1 ½ c all-purpose flour
¼ c sugar
12 T slightly salted butter (this is also a short three-quarters of a 250g block of butter)
1 c shaved, grated or fine-chopped dark, good-quality-eating chocolate. You can use chocolate chips but it’s nowhere near as satisfactory. And full-size chips are too big, and the shortbread won’t hold together properly.
Mix flour and sugar and then mush in the butter, which should be about half-soft. You want it workable but not gooey. I usually do it with a spoon but you can use a food processor. Stir in the chocolate evenly. Pat on the bottom of a 13 x 9” baking pan, or equivalent. You may conceivably want to grease it lightly first, but this has so much butter in it already I never bother. Bake 350°F about 20 minutes, till it looks almost done: faintly gold but not quite dry. Cool. The original recipe says ‘place in refrig for 15 min to cool completely’. Put an oven hot pan in your refrigerator? Are you nuts? It doesn’t have to be dead cold, but it’s true it needs to be a little cooler than it’s going to get if you make the topping right away. So go do the dishes or the dusting or read a chapter in a wonderful fantasy novel or something and come back.
4 ounces dark, good-quality-eating chocolate
8 T slightly salted butter
2 large eggs at room temp
¼ c sugar
1 tsp baking powder.
Melt chocolate and butter over very low heat (or a bain marie). Cool enough not to curdle the eggs. Beat eggs, sugar, flour and bp together till fluffy. The bp will make it fizz, so don’t stop too soon: you want it thoroughly mixed. Then add chocolate and beat like mad. A whisk is best.
Spread over your barely-warm base. Bake till the top rises and forms a thin crust, about 20 minutes. The centre will still look faintly damp. You don’t want it quite dry but you don’t want it positively squidgy either: a toothpick in the middle will come out tacky, but the edges should be pulling away from the pan slightly. It will probably fall slightly as it cools. (It doesn’t always.) Cool completely before you try and cut it.

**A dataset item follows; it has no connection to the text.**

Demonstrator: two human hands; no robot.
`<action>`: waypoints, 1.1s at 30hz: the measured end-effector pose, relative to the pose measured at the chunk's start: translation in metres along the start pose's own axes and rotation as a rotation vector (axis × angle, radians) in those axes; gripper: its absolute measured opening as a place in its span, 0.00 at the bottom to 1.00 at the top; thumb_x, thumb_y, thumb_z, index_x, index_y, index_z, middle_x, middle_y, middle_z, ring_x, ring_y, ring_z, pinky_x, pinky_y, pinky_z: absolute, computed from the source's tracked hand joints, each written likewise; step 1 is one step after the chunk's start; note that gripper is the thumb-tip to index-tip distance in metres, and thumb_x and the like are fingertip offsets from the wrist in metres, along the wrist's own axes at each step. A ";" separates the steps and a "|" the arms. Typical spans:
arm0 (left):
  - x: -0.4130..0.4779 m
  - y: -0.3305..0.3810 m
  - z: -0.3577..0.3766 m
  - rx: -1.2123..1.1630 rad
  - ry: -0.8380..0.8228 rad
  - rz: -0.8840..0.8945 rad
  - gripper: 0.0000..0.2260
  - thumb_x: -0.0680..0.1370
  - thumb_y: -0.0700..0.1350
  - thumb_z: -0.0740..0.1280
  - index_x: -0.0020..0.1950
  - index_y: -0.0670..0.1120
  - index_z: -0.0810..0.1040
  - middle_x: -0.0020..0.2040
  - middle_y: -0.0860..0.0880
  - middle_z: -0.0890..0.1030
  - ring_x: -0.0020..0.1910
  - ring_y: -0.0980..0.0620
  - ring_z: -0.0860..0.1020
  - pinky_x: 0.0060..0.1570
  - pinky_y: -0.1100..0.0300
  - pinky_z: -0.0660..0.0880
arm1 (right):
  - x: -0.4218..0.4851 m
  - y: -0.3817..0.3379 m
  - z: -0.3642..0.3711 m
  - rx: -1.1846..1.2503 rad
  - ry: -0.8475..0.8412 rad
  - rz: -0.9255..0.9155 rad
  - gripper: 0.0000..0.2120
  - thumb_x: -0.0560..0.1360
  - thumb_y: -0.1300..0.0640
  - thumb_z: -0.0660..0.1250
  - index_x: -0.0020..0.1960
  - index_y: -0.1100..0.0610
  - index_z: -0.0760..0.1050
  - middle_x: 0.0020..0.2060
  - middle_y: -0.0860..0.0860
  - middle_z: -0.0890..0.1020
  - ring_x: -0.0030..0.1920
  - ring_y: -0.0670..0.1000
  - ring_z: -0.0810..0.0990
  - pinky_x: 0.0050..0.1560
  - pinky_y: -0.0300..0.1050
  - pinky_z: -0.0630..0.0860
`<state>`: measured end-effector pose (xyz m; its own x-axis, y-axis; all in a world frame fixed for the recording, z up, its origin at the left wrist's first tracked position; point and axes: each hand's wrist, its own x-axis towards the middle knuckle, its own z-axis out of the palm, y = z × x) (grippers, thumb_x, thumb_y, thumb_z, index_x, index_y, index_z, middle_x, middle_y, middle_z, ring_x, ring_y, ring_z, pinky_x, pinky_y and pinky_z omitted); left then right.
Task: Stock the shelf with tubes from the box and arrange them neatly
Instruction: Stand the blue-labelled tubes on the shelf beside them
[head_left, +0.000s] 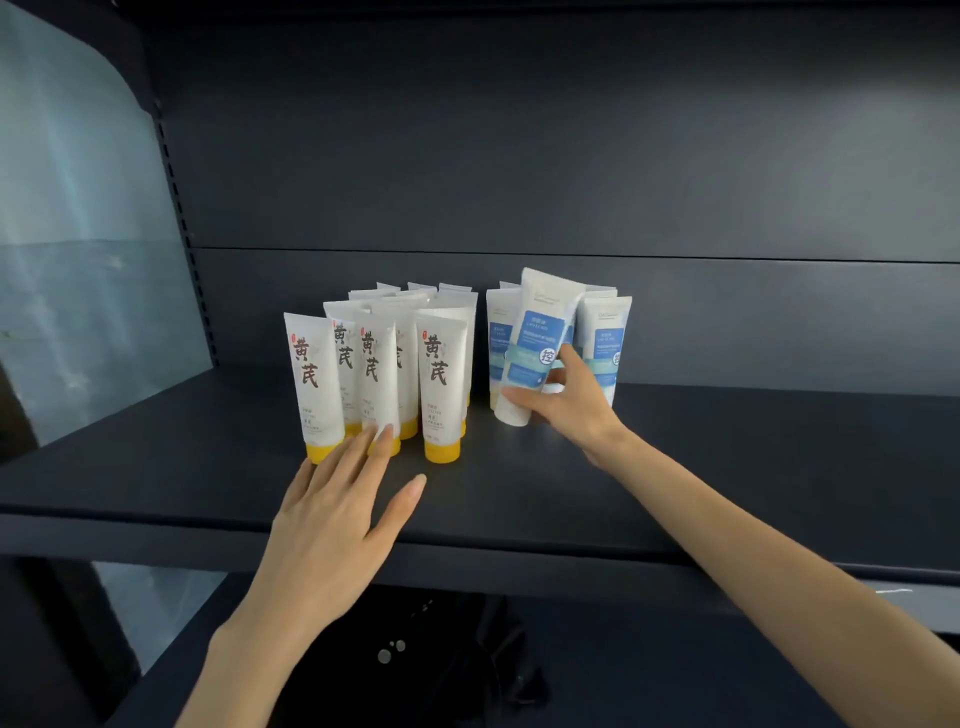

At this point, because I am of unsound mind, I like to melt a little more of your good-quality-eating dark chocolate and drizzle it over the top. I usually use plain chocolate for the two bottom layers and then something else for the drizzle: orange is good. Or mint. This is now a good time to put it in the refrigerator till it’s cold enough to cut neatly.